++++ SUPPLIED MATERIAL ++++
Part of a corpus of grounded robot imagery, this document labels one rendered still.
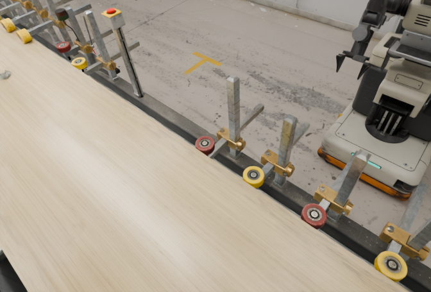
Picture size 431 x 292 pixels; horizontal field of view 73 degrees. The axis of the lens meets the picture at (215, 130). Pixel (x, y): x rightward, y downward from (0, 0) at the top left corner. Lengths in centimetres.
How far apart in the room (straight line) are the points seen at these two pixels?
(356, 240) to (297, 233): 33
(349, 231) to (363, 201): 96
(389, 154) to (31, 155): 199
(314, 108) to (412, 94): 111
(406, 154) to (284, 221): 133
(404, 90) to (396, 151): 55
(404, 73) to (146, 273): 148
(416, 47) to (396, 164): 79
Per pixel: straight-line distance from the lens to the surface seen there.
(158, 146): 126
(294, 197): 132
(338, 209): 121
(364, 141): 219
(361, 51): 142
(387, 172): 213
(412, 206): 130
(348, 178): 106
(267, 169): 121
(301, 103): 275
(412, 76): 176
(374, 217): 222
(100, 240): 111
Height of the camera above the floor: 184
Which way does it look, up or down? 48 degrees down
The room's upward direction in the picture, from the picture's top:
++++
WORK ORDER
Only one stretch of the records above is wanted: the lines between the one holding "(404, 90) to (396, 151): 55" and the one holding "Height of the camera above the floor: 184", inclusive, reproduced exactly.

WRITTEN SOLUTION
(404, 90) to (396, 151): 55
(404, 73) to (146, 273): 148
(416, 47) to (396, 164): 79
Per pixel: straight-line distance from the lens to the surface seen there.
(158, 146): 126
(294, 197): 132
(338, 209): 121
(364, 141): 219
(361, 51): 142
(387, 172): 213
(412, 206): 130
(348, 178): 106
(267, 169): 121
(301, 103): 275
(412, 76): 176
(374, 217): 222
(100, 240): 111
Height of the camera above the floor: 184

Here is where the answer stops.